▶ _What the task requires_
Beginning with the first line of the data below, set down each line exactly through the line that contains "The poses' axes".

(Items from a data source)
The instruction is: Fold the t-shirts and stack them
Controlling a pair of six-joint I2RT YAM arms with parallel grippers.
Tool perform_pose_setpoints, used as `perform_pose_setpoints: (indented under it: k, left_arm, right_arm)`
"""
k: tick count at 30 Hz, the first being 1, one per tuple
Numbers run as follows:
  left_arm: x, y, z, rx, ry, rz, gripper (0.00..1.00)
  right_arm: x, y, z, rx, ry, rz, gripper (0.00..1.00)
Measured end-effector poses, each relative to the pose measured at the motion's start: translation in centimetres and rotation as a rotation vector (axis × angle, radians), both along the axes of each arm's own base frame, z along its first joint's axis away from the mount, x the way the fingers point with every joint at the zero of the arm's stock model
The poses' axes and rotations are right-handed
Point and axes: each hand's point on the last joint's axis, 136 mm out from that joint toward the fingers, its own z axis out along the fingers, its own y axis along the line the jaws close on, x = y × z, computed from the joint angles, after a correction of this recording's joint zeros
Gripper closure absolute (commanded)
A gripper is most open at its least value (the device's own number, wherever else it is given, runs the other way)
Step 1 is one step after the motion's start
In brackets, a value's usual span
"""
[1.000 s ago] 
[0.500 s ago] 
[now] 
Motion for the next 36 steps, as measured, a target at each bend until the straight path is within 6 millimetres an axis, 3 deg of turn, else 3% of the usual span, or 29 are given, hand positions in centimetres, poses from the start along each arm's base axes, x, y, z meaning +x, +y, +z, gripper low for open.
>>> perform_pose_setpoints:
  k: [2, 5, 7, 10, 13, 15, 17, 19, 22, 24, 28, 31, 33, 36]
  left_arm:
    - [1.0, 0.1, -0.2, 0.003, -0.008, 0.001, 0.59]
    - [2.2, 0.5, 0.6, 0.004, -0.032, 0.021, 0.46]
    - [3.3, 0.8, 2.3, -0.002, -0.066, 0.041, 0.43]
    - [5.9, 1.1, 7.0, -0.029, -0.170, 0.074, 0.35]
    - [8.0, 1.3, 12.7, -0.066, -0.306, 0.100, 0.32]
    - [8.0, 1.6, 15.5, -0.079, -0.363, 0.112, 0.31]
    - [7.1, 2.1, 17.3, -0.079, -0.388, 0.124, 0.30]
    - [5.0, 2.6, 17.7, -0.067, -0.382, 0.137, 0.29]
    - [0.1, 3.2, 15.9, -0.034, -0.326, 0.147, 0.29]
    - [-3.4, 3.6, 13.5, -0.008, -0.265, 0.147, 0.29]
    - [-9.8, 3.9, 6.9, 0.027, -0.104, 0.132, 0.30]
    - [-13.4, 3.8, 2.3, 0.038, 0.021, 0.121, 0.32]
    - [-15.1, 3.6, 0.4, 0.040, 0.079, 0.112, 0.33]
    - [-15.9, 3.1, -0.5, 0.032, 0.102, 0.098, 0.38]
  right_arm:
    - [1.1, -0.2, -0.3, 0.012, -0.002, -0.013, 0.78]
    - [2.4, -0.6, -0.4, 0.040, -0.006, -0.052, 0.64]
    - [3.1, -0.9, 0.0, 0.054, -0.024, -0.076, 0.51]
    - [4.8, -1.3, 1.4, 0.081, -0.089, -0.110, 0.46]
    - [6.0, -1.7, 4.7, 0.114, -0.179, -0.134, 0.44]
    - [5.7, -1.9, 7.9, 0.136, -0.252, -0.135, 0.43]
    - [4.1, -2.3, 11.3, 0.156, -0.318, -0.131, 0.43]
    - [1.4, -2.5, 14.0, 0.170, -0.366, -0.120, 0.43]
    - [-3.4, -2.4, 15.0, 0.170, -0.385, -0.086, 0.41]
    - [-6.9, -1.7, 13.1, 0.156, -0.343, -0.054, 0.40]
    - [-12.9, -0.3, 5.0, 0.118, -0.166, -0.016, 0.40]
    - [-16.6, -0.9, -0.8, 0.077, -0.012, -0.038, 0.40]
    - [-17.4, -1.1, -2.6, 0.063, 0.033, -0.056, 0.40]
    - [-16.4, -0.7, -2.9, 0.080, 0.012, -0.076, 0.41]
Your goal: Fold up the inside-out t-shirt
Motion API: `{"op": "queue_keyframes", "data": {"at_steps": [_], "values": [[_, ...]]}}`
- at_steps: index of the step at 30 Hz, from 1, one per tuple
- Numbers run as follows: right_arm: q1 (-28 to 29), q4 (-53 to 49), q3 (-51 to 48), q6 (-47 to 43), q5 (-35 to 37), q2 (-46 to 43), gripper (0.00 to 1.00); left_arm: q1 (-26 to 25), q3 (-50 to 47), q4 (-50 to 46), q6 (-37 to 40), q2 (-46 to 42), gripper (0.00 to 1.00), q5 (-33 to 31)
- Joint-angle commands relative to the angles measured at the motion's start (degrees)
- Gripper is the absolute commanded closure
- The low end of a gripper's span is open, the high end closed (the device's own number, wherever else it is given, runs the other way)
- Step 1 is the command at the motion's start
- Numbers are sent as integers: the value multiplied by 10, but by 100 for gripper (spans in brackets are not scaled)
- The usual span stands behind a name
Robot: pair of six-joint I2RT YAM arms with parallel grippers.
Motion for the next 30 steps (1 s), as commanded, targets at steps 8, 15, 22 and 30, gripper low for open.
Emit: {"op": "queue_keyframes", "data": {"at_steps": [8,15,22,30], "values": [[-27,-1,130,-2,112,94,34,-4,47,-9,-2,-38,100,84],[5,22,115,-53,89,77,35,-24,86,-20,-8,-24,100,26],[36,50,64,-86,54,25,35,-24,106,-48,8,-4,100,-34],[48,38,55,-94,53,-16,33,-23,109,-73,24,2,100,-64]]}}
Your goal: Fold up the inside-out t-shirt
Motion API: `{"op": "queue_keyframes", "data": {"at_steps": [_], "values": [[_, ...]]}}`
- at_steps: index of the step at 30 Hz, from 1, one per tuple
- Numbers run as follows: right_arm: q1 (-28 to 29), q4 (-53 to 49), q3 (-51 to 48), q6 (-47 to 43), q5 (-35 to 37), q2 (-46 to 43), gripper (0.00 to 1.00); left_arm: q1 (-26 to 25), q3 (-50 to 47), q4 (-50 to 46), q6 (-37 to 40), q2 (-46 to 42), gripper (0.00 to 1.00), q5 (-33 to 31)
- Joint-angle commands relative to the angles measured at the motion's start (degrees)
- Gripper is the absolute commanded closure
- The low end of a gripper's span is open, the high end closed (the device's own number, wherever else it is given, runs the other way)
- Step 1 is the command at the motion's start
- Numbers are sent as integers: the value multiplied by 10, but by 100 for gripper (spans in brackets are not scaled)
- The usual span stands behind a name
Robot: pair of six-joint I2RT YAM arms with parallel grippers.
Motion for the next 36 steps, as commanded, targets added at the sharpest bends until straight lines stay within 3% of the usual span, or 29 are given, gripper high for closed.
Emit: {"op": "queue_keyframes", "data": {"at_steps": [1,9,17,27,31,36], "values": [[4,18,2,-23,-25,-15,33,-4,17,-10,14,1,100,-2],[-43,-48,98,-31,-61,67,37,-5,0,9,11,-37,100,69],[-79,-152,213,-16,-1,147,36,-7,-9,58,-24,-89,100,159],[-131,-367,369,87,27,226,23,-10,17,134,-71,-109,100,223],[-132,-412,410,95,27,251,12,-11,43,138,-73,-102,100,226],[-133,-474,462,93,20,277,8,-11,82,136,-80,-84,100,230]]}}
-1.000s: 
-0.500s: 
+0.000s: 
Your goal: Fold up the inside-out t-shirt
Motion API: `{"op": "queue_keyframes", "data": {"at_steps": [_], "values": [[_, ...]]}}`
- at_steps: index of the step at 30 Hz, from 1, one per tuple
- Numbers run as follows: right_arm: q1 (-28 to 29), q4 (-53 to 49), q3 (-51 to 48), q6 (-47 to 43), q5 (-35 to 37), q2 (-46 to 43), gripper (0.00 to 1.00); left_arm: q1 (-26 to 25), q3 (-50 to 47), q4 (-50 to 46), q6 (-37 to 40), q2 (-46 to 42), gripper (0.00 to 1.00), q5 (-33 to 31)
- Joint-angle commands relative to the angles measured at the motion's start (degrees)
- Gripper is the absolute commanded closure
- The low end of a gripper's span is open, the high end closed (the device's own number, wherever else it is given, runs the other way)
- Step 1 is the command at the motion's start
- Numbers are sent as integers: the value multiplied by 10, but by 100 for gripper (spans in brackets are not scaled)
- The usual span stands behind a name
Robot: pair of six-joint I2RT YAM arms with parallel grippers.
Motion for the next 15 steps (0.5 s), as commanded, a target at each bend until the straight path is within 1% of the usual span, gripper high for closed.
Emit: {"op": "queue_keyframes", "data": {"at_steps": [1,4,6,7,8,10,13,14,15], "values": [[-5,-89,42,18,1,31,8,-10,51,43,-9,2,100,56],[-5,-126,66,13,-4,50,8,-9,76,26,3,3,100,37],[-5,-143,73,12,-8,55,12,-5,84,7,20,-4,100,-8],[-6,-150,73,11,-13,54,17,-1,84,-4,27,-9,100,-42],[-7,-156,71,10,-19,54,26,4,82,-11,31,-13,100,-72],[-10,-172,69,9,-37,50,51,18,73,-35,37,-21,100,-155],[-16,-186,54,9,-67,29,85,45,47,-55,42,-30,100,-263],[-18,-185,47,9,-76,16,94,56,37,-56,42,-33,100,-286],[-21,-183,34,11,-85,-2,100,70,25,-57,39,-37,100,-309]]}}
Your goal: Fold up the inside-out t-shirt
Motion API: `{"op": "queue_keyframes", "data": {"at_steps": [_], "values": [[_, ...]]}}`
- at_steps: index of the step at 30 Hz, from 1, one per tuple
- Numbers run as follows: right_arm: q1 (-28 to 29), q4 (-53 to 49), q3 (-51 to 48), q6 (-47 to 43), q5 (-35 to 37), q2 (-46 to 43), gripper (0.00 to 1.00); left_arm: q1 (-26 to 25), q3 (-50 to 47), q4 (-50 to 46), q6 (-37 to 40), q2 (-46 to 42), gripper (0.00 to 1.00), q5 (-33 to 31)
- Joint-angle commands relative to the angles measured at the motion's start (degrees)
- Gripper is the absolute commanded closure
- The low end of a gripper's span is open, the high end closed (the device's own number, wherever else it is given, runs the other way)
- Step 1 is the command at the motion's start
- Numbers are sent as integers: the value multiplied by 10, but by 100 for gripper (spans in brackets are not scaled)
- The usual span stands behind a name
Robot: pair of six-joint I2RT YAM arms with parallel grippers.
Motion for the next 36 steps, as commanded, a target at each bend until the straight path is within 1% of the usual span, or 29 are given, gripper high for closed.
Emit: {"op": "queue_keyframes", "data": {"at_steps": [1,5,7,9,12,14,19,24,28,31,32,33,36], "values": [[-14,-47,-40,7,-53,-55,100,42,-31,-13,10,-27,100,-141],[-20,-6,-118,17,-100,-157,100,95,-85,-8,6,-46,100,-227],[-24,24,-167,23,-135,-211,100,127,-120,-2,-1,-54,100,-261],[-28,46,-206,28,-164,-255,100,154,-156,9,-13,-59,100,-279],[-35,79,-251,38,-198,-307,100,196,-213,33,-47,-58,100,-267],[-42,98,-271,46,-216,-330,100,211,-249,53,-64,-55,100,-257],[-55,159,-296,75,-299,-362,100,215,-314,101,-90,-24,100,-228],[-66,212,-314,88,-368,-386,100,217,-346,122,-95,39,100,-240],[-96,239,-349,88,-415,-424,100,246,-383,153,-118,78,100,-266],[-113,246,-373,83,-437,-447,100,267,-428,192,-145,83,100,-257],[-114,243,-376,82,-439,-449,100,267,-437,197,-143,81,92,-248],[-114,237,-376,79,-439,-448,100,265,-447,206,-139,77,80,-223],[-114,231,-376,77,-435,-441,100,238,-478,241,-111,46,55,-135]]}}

▶ _Answer area_
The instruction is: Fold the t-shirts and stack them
Controlling a pair of six-joint I2RT YAM arms with parallel grippers.
Tool perform_pose_setpoints, used as `perform_pose_setpoints: (indented under it: k, left_arm, right_arm)`
"""
k: tick count at 30 Hz, the first being 1, one per tuple
Numbers run as follows:
  left_arm: x, y, z, rx, ry, rz, gripper (0.00..1.00)
  right_arm: x, y, z, rx, ry, rz, gripper (0.00..1.00)
Measured end-effector poses, each relative to the pose measured at the motion's start: translation in centimetres and rotation as a rotation vector (axis × angle, radians), both along the axes of each arm's own base frame, z along its first joint's axis away from the mount, x the way the fingers point with every joint at the zero of the arm's stock model
The poses' axes and rotations are right-handed

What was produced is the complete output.